Entonces oyó unas arcadas procedentes del exterior de la casa. El sol se había ocultado tras los pinos y se había llevado su luz con él. Eleanor salió por la puerta trasera y lo oyó vomitar.

– Quédate dentro, Donald Wade -pidió a su hijo al que empujó suavemente hacia atrás antes de cerrar la puerta mosquitera. Aunque el pequeño rompió a llorar, no le hizo caso y se acercó a los peldaños medio podridos-. ¿Está enfermo, señor Parker? -No quería a ningún hombre que no estuviera sano.

– No, señora -respondió Will. Se irguió con dificultad, de espaldas a ella.

– Pero está devolviendo.

– Ya estoy bien -aseguró, después de inspirar aire fresco y secarse la frente con una manga tras echar la cabeza atrás-. Han sido las manzanas verdes.

– ¿Qué manzanas verdes?

– Las que he almorzado.

– ¡Un hombre hecho y derecho como usted debería tener más sentido común! -replicó Elly.

– El sentido común no ha tenido nada que ver, señora. Tenía hambre.

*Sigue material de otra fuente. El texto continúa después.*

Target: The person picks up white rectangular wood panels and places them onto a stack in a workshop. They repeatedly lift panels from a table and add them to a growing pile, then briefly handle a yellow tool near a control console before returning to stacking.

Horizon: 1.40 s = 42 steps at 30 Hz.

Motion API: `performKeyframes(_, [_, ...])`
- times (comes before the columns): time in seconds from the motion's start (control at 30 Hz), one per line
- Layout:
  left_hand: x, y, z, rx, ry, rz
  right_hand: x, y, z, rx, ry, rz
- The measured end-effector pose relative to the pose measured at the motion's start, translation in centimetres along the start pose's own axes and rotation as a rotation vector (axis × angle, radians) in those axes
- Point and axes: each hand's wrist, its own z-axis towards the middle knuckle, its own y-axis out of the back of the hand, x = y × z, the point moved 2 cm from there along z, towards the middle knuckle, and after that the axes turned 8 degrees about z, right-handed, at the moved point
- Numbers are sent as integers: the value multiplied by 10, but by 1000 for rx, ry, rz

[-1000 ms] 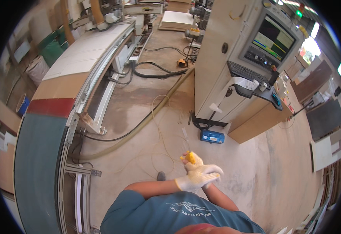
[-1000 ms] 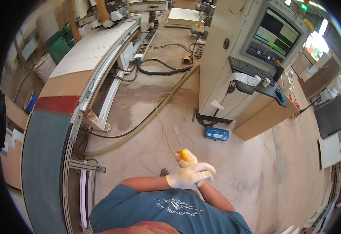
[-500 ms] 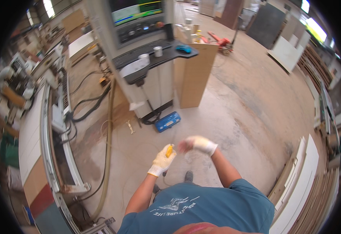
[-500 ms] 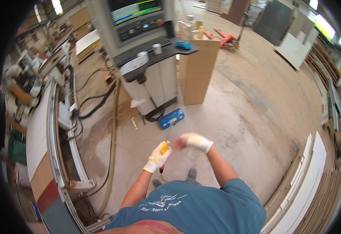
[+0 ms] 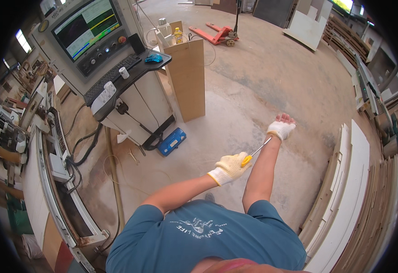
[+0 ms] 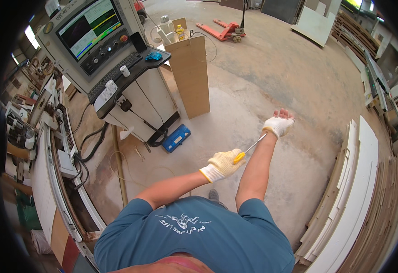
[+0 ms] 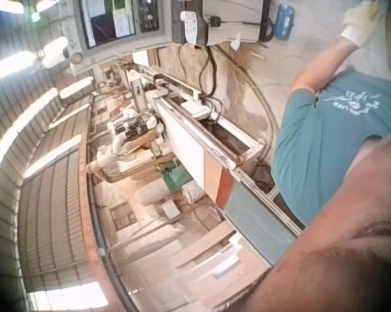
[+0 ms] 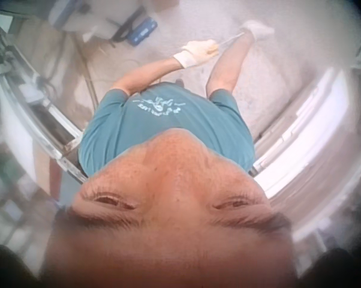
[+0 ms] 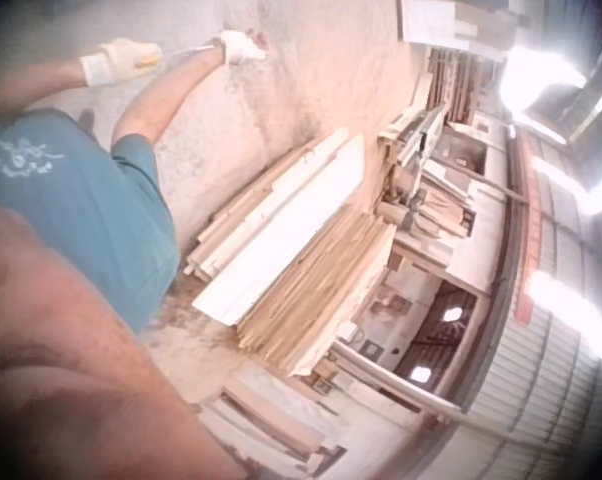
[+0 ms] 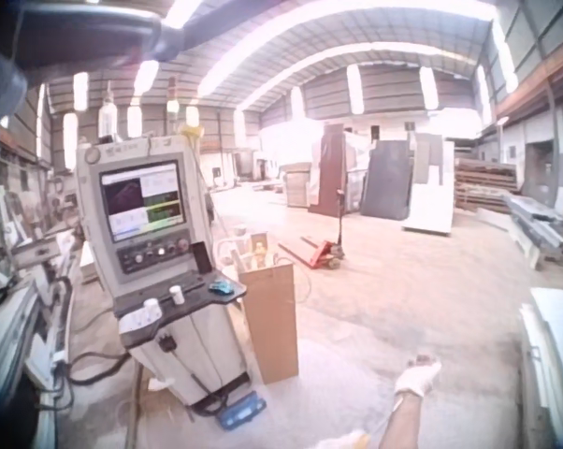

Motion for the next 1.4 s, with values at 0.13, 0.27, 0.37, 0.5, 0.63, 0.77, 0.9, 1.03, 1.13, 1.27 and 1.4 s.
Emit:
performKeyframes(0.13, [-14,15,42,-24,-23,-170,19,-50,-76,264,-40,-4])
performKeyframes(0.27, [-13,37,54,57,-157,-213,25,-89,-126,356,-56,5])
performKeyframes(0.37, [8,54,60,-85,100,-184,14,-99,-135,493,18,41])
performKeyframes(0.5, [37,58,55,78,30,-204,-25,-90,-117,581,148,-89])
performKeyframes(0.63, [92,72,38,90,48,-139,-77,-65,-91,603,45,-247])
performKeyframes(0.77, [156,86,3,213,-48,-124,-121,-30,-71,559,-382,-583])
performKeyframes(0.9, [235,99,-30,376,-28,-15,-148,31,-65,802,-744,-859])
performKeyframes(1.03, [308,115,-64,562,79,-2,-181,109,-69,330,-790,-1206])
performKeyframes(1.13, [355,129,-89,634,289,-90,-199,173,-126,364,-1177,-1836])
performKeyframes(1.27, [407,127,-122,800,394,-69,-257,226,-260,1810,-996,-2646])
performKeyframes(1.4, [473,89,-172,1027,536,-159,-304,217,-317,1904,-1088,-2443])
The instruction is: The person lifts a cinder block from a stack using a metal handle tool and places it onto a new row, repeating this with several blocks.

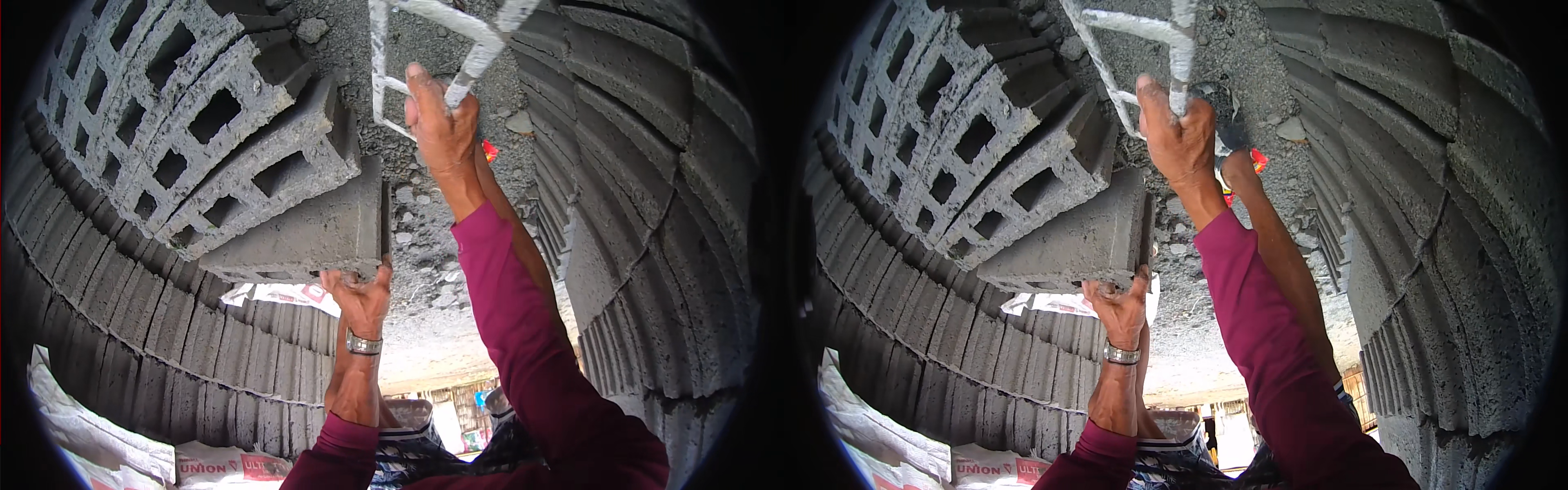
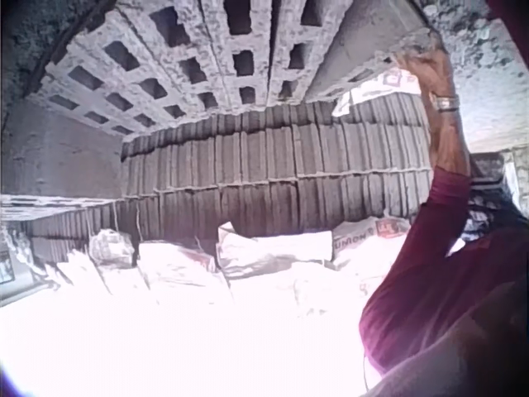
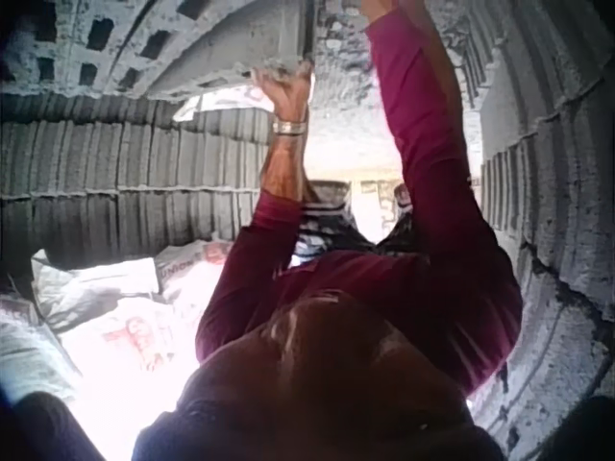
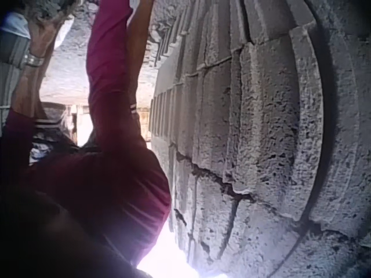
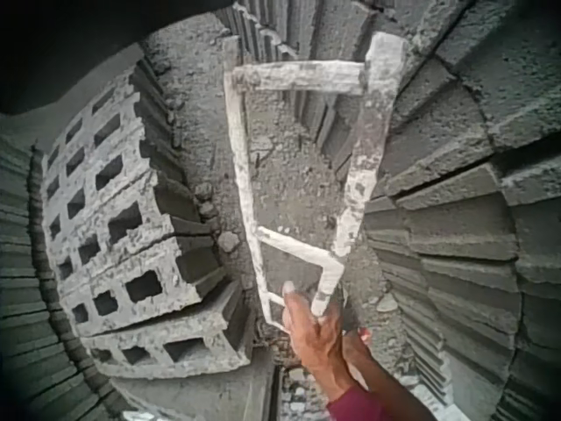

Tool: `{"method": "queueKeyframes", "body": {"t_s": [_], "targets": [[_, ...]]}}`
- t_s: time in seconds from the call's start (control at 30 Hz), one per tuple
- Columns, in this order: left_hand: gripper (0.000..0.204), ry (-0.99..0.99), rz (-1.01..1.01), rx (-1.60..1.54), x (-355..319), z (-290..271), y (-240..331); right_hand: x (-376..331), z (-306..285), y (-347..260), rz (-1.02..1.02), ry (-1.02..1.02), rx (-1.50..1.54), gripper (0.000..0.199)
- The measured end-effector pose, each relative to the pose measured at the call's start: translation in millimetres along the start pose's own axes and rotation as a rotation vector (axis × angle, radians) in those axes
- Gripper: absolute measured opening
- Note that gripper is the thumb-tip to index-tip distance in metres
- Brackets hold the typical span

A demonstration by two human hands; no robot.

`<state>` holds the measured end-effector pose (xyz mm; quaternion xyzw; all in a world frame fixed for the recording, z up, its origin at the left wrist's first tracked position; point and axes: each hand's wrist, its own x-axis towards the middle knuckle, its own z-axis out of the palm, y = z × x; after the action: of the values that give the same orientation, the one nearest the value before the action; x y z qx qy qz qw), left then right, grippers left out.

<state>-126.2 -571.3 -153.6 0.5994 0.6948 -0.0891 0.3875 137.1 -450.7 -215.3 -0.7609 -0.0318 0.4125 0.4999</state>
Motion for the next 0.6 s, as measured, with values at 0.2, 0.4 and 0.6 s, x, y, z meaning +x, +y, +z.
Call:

Eleanor estaba en la penumbra, con la almohada de Glendon Dinsmore contra la inmensa tripa, observando y escuchando cómo a Will Parker le daba otra arcada y se inclinaba hacia delante. Pero ya no le quedaba dentro nada que devolver. Dejó la almohada en la barandilla del porche y fue a situarse junto a él, que estaba agachado con las manos en las rodillas, intentando recuperar el aliento. Vio que las vértebras le sobresalían como piedras dispuestas para cruzar un río. Acercó la mano para ponérsela en la espalda, pero se lo pensó mejor y cruzó los brazos con firmeza.

Will se enderezó tembloroso, músculo a músculo, y soltó el aire.

– ¿Por qué no ha dicho nada? -quiso saber Elly.

– Creía que se me pasaría.

– ¿Y no ha almorzado nada más?

No respondió.

– ¿Tampoco cenó ayer?

Siguió callado.

– ¿De dónde ha sacado las manzanas?

– Las he robado de un árbol. De una casa muy bonita, con flores rosas en un tocón, que está en la carretera principal que va desde aquí hasta el aserradero.

– La casa de Tom Marsh. Son buena gente. Bueno, espero que aprenda la lección. -Se volvió hacia los peldaños-. Entre en la casa y le prepararé algo.